▸ **TASK ITEM**: Among the entries that follow, find every line with the word "frame" and copy it.

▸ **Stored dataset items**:
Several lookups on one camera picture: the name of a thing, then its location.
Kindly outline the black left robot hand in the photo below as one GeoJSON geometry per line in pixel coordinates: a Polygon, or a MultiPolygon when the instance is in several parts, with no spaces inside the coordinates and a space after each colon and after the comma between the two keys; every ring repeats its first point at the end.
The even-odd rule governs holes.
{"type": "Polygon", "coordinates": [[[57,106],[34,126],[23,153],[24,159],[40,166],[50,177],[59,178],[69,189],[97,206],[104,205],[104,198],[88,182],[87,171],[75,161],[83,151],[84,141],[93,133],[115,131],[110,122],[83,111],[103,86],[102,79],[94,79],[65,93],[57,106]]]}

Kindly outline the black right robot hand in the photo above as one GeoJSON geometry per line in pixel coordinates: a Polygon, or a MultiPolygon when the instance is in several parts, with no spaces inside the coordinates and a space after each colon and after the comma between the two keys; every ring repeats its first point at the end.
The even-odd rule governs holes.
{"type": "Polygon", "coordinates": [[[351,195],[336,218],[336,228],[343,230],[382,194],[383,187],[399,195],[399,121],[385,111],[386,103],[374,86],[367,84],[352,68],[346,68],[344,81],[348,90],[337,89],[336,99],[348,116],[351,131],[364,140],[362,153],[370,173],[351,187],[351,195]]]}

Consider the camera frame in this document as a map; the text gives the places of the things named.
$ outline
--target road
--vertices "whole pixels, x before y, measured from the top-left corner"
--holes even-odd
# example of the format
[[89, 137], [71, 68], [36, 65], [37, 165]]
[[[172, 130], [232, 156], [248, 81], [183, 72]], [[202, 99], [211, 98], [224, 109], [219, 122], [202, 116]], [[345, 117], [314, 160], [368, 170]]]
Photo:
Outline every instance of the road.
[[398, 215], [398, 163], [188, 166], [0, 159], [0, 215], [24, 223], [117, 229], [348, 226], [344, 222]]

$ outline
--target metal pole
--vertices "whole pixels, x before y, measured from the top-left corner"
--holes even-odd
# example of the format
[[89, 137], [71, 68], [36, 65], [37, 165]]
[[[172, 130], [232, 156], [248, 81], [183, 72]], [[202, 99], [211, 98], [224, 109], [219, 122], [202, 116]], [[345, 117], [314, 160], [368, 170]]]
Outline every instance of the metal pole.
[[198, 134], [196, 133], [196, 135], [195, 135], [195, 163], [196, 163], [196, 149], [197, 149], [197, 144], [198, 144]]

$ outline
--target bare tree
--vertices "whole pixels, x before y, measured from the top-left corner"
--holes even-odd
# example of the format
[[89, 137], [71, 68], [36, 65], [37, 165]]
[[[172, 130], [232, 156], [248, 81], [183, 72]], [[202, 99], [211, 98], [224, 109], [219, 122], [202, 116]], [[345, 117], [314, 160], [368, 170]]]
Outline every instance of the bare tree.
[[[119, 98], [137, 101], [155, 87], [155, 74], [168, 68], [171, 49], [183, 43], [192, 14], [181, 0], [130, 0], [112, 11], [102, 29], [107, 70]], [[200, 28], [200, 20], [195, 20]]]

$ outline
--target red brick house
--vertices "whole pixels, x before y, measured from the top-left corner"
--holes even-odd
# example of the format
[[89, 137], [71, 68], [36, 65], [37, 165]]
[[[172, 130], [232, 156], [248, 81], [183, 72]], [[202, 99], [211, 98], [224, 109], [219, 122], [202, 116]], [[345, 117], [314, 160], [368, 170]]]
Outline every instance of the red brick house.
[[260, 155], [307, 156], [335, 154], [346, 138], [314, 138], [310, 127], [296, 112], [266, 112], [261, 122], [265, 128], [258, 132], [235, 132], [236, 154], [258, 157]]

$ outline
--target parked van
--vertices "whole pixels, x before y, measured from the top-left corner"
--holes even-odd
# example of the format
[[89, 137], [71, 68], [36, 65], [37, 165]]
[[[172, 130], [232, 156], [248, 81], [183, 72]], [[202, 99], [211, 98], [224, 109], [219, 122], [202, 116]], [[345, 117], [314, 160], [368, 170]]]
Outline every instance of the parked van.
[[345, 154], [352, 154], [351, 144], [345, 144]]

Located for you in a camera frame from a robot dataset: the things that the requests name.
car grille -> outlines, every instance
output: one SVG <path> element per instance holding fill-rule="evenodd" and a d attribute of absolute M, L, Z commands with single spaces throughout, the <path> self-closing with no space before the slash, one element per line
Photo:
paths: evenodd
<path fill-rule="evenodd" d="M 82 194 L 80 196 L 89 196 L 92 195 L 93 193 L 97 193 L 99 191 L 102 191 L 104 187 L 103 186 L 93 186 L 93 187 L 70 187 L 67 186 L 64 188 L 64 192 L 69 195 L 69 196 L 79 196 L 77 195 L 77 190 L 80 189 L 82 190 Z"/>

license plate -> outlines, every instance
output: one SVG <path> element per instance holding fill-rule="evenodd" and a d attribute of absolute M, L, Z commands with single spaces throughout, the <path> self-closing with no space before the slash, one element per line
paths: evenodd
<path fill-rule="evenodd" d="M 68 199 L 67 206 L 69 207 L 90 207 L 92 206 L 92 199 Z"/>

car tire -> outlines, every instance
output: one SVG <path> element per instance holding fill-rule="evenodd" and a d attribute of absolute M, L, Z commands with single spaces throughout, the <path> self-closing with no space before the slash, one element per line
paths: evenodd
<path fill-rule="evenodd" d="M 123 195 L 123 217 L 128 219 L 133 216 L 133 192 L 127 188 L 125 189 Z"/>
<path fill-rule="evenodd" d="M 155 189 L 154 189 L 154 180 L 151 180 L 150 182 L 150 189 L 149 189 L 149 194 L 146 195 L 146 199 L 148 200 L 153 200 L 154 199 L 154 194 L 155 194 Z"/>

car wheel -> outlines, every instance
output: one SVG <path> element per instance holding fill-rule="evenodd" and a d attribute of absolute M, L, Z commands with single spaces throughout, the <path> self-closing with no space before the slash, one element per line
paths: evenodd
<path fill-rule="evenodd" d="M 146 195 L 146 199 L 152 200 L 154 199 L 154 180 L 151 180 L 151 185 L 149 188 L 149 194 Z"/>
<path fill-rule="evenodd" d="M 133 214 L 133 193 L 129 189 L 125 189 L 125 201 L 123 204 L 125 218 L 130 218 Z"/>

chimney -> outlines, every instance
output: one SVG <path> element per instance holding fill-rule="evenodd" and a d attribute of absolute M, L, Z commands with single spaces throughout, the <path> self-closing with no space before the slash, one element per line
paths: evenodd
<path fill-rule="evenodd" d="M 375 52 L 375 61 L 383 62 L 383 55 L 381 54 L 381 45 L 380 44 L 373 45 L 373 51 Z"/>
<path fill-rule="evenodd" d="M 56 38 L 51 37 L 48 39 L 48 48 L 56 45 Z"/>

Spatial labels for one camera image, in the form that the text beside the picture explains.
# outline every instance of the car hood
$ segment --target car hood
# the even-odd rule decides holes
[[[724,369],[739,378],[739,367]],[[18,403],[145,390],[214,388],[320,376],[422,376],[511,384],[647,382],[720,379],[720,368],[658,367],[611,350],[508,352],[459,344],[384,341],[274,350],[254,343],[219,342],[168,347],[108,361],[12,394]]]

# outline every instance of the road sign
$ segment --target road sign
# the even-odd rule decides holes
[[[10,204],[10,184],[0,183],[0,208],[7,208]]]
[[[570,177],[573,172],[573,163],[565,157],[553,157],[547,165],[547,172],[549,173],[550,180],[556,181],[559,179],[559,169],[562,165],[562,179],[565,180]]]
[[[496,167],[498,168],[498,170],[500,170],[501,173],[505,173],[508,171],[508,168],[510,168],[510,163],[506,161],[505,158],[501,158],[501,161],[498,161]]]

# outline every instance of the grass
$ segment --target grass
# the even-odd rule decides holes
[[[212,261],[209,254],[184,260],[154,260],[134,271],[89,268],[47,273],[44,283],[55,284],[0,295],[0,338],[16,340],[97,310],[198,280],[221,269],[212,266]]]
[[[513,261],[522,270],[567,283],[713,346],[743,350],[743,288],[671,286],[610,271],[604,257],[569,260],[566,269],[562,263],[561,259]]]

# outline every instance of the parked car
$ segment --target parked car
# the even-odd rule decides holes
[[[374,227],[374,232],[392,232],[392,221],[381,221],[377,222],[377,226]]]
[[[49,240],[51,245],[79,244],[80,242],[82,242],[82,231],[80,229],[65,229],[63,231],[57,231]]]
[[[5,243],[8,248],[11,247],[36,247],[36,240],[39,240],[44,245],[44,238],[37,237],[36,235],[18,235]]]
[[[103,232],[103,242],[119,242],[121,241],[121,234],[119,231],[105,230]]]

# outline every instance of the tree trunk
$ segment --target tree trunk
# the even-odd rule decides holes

▸ **EXERCISE SOLUTION**:
Consider the camera frame in this document as a map; the text gives the places of the things named.
Located for you in a camera frame from a robot dataset: the things that the requests name.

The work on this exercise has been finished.